§ WHAT IS REQUIRED
Report the lines of the material that carry the string "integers".

§ MATERIAL PROVIDED

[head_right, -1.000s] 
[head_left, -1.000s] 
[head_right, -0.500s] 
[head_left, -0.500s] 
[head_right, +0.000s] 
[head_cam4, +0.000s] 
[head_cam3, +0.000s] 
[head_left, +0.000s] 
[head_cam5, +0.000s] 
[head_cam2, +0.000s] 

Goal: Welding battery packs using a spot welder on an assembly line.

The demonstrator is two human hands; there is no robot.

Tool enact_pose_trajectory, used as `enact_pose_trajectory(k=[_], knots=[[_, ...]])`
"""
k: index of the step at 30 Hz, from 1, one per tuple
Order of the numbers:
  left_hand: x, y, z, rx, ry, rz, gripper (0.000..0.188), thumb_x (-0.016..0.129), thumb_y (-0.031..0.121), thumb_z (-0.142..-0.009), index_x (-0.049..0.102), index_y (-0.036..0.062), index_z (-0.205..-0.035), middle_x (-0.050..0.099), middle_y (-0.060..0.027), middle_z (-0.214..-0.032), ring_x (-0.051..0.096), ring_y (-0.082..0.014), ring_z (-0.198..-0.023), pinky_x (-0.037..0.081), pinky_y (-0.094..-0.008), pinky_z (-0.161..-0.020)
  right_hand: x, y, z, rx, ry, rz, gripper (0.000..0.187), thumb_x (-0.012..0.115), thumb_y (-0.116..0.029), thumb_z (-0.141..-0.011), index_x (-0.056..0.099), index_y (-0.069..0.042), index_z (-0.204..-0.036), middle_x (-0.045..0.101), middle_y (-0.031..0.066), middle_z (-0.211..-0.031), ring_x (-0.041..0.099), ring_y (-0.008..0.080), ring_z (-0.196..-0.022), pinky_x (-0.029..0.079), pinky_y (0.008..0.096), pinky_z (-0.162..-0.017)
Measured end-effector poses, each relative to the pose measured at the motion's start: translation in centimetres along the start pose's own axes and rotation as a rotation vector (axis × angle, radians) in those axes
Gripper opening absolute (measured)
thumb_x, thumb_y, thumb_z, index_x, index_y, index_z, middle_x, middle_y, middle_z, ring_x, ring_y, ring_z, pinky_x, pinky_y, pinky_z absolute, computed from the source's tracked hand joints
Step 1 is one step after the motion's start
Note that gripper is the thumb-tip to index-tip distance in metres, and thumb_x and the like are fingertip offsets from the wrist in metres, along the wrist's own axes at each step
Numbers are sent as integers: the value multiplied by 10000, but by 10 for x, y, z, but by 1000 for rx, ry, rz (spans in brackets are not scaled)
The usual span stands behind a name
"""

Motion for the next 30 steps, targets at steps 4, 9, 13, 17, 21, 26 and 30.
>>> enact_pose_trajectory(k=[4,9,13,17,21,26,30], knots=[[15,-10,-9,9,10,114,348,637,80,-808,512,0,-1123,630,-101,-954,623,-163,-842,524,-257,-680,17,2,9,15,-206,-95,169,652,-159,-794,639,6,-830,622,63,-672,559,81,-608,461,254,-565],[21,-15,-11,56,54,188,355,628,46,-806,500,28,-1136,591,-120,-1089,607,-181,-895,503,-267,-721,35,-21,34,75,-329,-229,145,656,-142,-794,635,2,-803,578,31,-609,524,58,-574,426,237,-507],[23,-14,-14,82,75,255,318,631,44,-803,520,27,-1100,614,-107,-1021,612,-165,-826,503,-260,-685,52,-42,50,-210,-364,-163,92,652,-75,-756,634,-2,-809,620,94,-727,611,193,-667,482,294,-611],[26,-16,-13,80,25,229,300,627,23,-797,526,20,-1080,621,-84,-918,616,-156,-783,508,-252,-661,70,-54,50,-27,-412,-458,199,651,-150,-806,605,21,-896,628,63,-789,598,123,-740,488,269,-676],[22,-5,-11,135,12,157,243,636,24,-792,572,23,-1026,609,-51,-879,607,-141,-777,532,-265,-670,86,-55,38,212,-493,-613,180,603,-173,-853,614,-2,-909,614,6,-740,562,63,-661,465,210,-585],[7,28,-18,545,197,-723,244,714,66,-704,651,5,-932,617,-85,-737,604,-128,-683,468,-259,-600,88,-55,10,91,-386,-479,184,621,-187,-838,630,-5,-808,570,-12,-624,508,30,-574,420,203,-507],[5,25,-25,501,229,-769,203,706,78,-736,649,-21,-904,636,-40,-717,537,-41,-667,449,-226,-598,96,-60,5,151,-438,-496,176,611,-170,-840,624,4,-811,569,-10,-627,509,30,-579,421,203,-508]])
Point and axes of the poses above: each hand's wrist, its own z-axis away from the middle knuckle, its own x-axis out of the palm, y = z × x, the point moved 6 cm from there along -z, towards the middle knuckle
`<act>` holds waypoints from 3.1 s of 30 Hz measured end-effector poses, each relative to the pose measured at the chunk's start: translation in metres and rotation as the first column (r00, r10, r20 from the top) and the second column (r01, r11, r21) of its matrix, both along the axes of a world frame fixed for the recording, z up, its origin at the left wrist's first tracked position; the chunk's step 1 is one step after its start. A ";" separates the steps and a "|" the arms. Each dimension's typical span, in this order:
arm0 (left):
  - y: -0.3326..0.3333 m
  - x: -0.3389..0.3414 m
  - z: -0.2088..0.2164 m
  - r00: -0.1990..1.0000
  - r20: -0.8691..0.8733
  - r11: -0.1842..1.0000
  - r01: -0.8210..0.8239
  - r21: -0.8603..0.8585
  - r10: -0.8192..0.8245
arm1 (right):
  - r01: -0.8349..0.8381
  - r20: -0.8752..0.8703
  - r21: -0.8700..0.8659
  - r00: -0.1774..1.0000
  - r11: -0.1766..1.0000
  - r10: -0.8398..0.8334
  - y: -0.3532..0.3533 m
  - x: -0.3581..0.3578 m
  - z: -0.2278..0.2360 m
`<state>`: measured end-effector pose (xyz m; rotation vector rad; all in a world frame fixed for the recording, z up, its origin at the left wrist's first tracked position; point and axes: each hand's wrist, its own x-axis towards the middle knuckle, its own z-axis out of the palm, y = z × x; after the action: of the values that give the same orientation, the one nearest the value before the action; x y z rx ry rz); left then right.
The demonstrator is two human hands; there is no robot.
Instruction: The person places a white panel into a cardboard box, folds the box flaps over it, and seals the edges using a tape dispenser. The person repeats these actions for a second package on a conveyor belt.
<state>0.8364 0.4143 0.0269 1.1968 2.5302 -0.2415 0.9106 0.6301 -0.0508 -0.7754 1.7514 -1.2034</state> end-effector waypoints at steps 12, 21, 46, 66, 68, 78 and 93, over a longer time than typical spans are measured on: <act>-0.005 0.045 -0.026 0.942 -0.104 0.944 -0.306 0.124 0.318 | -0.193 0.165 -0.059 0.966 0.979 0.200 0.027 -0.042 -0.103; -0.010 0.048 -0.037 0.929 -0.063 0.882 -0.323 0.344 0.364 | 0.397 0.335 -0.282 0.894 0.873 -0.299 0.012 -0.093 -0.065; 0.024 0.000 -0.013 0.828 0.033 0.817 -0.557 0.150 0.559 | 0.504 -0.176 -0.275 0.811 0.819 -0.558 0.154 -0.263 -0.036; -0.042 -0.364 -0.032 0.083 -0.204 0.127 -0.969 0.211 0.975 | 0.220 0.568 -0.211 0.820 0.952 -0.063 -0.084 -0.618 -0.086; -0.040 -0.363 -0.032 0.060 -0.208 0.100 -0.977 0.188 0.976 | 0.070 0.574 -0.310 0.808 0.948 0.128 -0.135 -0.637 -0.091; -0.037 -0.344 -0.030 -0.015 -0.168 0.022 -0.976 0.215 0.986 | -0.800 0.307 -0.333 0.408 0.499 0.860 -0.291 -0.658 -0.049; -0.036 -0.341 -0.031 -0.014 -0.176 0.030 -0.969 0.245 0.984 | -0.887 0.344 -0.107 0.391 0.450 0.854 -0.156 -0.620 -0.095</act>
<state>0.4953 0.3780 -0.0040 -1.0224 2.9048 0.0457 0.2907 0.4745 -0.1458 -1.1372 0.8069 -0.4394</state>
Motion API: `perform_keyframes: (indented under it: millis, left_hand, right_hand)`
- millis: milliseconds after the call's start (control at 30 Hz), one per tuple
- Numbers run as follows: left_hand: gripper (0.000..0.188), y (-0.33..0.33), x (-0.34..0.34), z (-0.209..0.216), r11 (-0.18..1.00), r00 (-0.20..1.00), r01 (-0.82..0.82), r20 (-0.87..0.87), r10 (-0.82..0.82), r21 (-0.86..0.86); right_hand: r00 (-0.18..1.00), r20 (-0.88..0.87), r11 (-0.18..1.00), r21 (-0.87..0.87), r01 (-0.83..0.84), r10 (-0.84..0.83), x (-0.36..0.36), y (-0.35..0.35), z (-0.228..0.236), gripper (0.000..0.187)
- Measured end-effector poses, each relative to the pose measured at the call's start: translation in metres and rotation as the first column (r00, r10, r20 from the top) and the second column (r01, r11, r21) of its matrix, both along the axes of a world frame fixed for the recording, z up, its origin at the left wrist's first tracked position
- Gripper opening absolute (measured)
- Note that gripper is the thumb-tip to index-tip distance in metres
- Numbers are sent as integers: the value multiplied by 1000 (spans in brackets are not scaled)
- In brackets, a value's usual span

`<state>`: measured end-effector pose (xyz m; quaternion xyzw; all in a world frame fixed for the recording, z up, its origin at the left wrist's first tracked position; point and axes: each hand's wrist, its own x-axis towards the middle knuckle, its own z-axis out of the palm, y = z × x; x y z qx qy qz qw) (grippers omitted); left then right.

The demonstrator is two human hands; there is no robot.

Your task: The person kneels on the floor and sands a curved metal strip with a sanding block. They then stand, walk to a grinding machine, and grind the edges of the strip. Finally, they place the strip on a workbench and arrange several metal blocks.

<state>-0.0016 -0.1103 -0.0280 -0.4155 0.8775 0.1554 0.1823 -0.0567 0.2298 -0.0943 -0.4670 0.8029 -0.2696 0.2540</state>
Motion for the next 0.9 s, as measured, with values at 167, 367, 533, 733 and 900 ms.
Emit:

§ TASK SOLUTION
Numbers are sent as integers: the value multiplied by 10000, but by 10 for x, y, z, but by 1000 for rx, ry, rz (spans in brackets are not scaled)
- Numbers are sent as integers: the value multiplied by 1000 (spans in brackets are not scaled)

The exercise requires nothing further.